EXERCISE REQUIREMENTS
With pictures left out, extract every line between the start of the records below and the line holding "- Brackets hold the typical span", inclusive.

DATA TO EXAMINE
___

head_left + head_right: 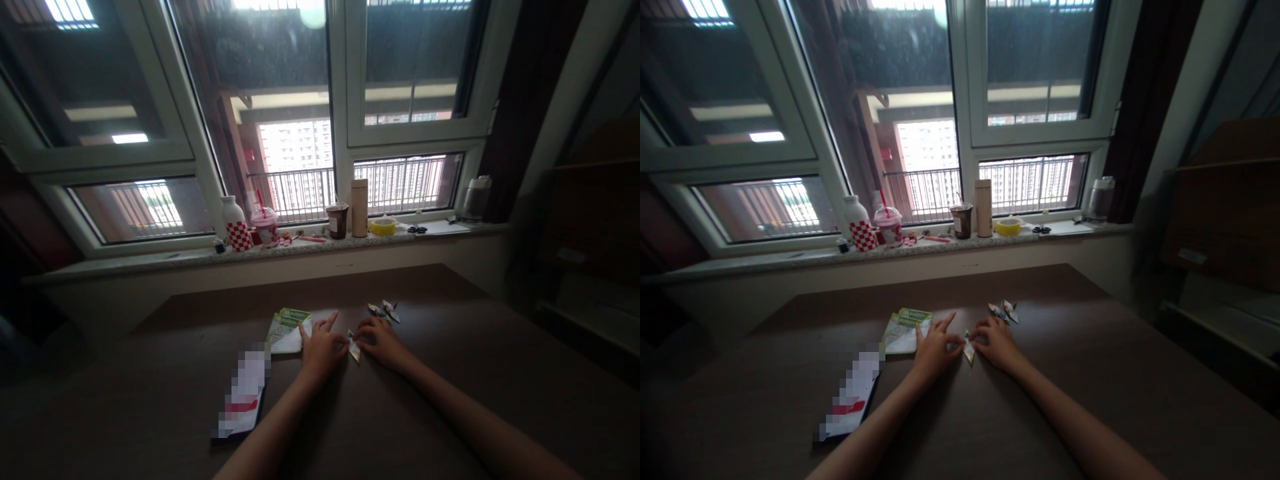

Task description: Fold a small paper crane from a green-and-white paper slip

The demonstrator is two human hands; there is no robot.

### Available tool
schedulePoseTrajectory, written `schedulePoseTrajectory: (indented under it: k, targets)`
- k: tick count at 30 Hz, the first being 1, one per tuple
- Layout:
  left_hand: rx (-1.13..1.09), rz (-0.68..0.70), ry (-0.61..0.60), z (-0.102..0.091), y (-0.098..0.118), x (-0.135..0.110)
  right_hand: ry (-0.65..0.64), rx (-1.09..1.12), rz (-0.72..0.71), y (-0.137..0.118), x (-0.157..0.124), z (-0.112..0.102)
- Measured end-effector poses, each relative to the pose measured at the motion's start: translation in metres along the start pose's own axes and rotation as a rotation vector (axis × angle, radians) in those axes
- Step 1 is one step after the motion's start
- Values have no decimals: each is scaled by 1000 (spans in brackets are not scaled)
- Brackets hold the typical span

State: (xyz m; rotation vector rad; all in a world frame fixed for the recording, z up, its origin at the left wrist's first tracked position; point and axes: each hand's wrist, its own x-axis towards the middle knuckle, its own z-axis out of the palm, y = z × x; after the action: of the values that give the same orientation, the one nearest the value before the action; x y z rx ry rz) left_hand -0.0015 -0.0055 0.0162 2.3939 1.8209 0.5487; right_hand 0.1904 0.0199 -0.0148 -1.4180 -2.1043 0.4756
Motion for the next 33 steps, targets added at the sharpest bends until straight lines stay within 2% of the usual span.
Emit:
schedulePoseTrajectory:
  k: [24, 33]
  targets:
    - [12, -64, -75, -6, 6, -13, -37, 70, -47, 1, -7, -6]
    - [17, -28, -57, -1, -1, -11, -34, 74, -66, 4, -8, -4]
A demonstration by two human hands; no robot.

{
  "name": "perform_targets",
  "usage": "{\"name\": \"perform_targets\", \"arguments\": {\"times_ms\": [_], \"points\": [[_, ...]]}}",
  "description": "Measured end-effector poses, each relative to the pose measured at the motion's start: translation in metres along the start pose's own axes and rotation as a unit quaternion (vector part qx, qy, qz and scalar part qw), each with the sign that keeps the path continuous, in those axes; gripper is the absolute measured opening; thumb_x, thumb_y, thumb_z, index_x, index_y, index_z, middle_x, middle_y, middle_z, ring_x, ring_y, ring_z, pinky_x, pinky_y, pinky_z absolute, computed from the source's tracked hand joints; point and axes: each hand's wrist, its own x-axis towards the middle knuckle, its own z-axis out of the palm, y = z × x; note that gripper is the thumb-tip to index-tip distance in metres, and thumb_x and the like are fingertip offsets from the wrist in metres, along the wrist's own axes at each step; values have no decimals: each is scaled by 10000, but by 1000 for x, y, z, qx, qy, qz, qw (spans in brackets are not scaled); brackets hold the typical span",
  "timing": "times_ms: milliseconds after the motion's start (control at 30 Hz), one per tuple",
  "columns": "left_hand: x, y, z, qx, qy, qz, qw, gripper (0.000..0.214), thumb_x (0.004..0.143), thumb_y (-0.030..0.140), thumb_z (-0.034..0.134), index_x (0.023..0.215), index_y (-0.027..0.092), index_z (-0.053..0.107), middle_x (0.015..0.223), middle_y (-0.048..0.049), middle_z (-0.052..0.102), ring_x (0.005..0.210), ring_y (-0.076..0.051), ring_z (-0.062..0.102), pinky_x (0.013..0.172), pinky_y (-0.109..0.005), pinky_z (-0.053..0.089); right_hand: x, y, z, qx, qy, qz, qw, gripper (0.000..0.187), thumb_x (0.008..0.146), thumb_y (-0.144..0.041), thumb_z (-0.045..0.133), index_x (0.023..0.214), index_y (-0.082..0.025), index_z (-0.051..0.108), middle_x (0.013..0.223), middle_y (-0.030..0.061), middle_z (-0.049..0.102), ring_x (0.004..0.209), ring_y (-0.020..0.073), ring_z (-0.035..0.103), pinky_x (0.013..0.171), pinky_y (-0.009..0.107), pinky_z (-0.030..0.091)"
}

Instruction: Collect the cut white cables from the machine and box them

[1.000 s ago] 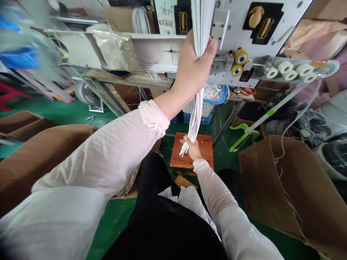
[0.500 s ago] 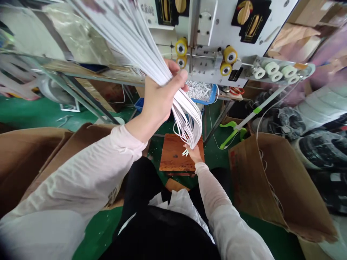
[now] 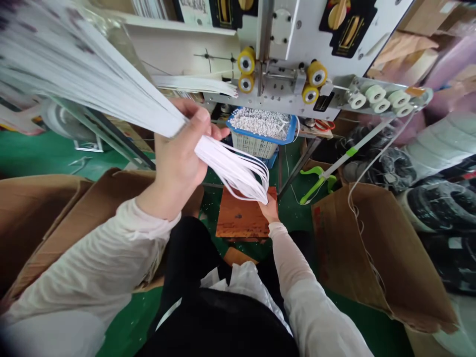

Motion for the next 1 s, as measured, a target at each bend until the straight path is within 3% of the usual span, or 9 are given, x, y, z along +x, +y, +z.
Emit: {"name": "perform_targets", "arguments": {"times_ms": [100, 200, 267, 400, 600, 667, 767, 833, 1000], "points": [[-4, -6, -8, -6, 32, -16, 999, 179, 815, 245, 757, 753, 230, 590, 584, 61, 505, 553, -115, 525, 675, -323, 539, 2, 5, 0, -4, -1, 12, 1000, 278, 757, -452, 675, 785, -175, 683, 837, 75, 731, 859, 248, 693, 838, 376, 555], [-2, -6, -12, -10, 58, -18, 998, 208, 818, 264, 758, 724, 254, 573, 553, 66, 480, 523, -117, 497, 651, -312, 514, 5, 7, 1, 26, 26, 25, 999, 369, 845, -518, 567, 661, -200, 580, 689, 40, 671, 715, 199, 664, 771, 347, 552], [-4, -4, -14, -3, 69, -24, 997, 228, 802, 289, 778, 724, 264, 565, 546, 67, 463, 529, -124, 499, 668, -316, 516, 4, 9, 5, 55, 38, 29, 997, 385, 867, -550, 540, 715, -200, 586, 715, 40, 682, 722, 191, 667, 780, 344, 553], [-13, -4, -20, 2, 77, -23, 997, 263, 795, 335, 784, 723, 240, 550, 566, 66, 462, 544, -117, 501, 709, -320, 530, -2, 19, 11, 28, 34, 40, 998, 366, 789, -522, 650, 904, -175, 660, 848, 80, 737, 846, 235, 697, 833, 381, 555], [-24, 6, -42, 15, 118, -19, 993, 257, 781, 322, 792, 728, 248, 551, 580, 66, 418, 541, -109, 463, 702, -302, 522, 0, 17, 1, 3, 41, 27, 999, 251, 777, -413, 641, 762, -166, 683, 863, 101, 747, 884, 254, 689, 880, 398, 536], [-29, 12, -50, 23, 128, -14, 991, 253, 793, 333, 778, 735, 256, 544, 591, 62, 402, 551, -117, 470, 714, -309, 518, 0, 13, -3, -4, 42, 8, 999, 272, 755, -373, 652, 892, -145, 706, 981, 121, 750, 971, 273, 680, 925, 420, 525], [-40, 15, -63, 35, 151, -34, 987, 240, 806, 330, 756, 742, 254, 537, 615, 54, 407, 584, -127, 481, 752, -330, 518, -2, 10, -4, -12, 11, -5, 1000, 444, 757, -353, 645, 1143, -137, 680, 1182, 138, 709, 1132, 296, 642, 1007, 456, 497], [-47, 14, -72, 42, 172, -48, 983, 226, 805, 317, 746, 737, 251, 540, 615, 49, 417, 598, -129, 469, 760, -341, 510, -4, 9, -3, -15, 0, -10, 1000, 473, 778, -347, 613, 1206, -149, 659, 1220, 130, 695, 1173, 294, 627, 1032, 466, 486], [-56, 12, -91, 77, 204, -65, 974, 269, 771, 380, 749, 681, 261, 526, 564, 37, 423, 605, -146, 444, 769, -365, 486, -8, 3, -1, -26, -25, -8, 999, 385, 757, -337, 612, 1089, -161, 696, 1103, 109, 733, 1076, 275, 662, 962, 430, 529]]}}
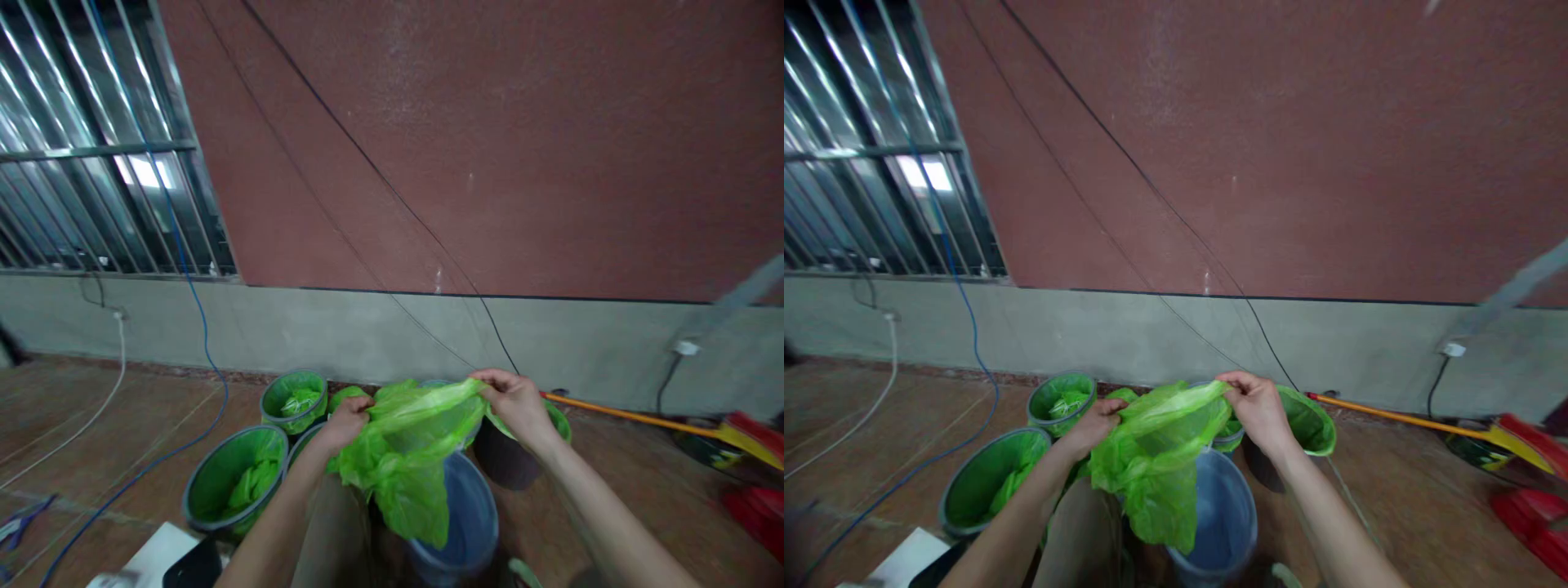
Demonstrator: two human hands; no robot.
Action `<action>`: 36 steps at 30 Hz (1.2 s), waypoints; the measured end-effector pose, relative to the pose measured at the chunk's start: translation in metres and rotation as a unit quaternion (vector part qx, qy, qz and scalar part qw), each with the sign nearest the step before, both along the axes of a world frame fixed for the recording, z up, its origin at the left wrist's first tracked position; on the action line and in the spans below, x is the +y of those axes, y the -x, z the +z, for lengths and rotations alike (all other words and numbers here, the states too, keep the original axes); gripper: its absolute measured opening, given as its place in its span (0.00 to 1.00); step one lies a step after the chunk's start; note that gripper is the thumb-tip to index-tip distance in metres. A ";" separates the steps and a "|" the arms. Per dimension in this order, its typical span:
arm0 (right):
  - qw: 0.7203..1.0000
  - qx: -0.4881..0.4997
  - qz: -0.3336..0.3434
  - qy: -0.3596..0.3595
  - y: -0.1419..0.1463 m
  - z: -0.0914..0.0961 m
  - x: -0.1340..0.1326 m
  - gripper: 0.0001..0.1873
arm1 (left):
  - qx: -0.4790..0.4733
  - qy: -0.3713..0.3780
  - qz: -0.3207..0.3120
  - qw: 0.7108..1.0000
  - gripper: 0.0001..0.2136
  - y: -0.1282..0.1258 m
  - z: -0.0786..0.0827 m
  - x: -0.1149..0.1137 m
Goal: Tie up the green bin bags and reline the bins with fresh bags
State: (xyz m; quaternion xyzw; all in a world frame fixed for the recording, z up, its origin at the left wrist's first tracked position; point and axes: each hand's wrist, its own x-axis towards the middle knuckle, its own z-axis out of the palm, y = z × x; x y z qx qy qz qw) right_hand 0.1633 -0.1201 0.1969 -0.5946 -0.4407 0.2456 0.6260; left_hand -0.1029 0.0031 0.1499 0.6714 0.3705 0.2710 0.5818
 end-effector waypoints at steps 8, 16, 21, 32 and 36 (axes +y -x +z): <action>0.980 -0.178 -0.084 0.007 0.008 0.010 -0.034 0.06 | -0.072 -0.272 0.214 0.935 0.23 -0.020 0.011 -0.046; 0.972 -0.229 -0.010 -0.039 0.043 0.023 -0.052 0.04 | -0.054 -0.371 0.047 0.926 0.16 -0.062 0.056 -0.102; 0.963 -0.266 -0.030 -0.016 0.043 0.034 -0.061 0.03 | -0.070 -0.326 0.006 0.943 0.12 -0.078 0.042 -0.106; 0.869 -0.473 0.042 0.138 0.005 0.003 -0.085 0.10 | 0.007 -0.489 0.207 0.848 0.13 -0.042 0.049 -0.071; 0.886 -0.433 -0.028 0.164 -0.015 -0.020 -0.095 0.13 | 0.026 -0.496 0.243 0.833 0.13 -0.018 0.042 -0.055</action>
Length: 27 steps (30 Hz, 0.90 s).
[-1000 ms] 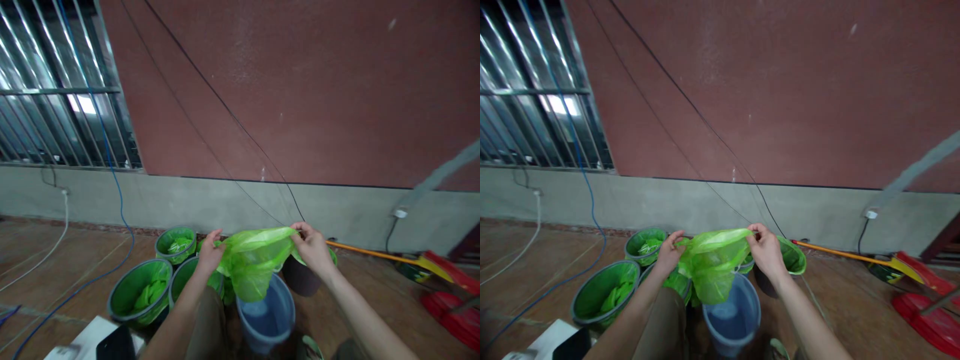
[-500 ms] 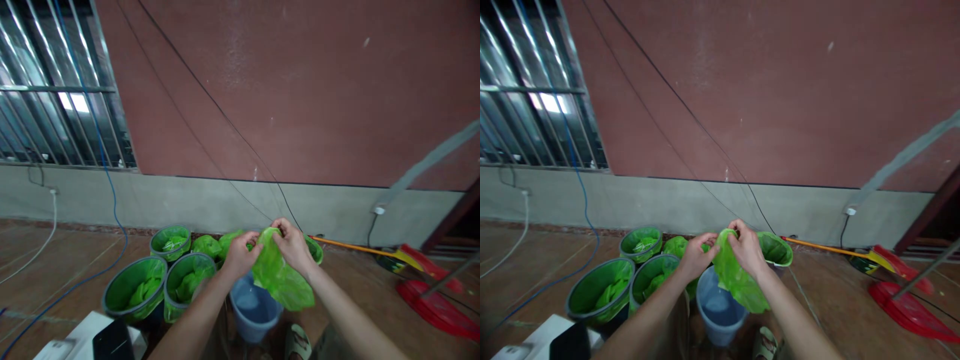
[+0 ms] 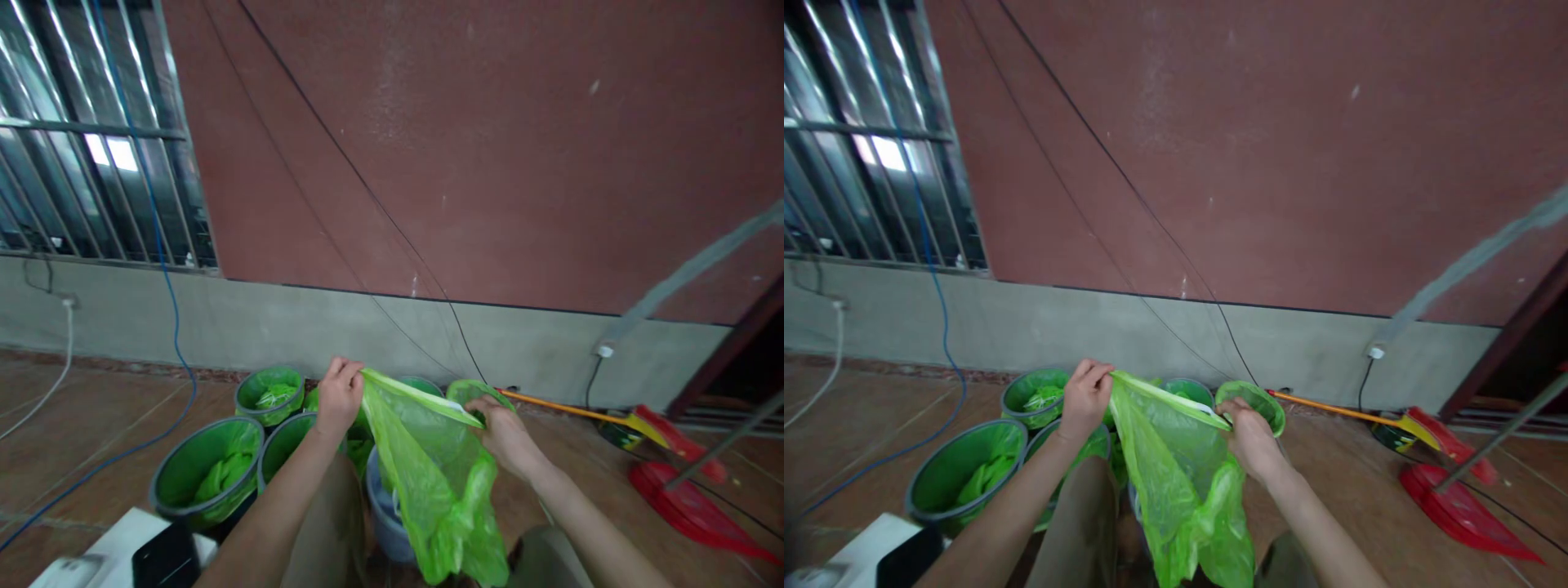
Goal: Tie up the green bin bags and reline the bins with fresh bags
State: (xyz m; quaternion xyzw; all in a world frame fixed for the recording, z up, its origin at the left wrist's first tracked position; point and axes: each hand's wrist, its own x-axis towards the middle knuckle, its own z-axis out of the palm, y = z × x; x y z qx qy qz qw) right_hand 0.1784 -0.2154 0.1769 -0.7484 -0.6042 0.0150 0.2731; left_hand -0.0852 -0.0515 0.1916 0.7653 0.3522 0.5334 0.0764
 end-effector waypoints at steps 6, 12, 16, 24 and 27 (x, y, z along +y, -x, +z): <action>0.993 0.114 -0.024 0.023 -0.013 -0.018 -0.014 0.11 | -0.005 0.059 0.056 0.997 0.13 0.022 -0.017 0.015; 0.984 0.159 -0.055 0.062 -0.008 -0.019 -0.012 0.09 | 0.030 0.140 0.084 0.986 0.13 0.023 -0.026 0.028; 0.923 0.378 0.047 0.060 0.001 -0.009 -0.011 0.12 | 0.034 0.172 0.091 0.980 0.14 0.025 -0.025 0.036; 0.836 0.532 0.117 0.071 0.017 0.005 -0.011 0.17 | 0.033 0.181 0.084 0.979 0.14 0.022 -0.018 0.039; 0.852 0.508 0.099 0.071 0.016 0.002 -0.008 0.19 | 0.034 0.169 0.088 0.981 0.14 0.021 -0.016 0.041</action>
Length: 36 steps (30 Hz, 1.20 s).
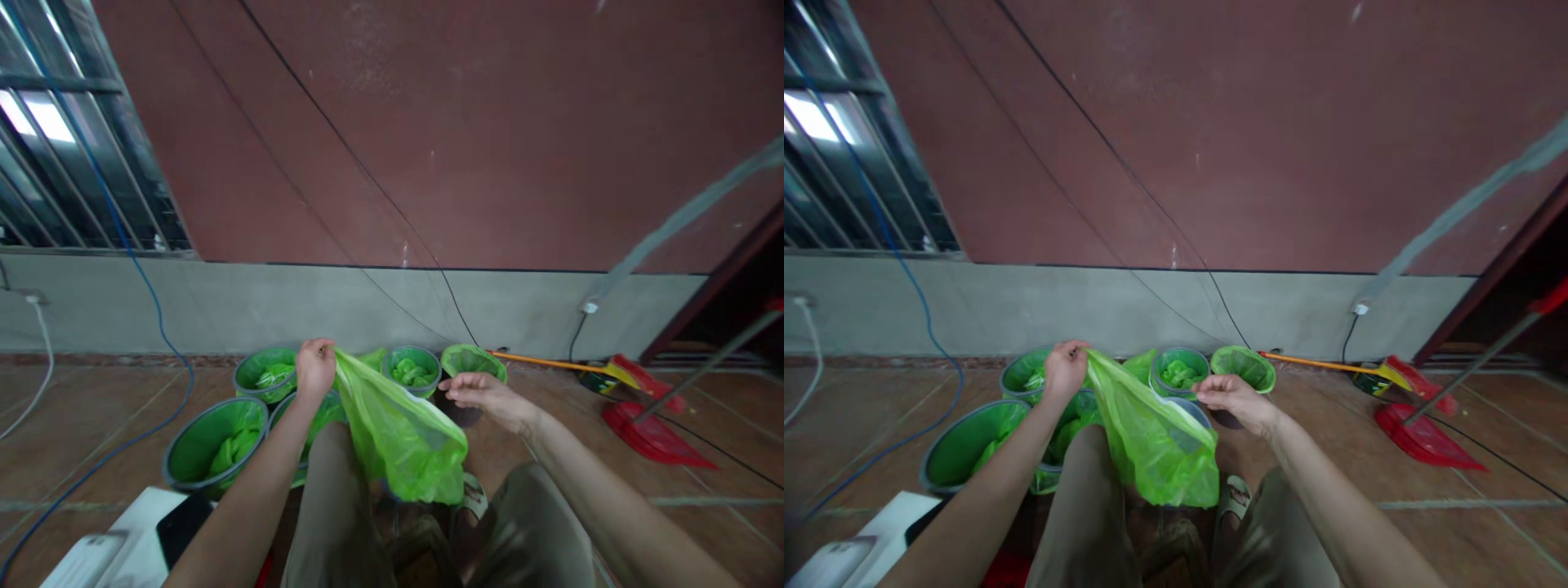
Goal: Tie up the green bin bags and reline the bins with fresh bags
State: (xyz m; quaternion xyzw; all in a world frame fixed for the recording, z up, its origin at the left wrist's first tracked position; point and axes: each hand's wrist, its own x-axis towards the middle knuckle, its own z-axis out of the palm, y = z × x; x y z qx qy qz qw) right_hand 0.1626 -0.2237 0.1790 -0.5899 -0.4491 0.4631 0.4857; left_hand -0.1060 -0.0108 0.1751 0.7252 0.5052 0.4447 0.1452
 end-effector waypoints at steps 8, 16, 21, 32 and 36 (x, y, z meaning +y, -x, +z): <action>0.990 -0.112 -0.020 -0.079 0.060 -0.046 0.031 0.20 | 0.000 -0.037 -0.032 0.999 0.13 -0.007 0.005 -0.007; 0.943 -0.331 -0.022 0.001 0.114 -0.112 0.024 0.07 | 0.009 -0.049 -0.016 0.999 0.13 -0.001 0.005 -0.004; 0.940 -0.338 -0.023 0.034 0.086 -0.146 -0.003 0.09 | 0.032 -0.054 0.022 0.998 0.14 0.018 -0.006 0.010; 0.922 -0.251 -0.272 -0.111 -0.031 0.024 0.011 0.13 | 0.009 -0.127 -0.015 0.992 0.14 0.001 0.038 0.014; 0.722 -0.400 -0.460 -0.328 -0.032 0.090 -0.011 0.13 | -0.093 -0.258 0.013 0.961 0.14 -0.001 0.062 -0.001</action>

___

FINAL ANSWER
head_left + head_right: 

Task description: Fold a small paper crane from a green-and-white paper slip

The demonstrator is two human hands; there is no robot.

### Available tool
schedulePoseTrajectory, written `schedulePoseTrajectory: (indented under it: k, targets)`
- k: tick count at 30 Hz, the first being 1, one per tuple
- Layout:
  left_hand: rx (-1.13..1.09), rz (-0.68..0.70), ry (-0.61..0.60), z (-0.102..0.091), y (-0.098..0.118), x (-0.135..0.110)
  right_hand: ry (-0.65..0.64), rx (-1.09..1.12), rz (-0.72..0.71), y (-0.137..0.118), x (-0.157..0.124), z (-0.112..0.102)
- Measured end-effector poses, each relative to the pose measured at the motion's start: translation in metres along the start pose's own axes and rotation as a rotation vector (axis × angle, radians) in those axes
- Step 1 is one step after the motion's start
- Values have no decimals: each is scaled by 1000 (spans in brackets are not scaled)
- Brackets hold the typical span

The exercise has no further content.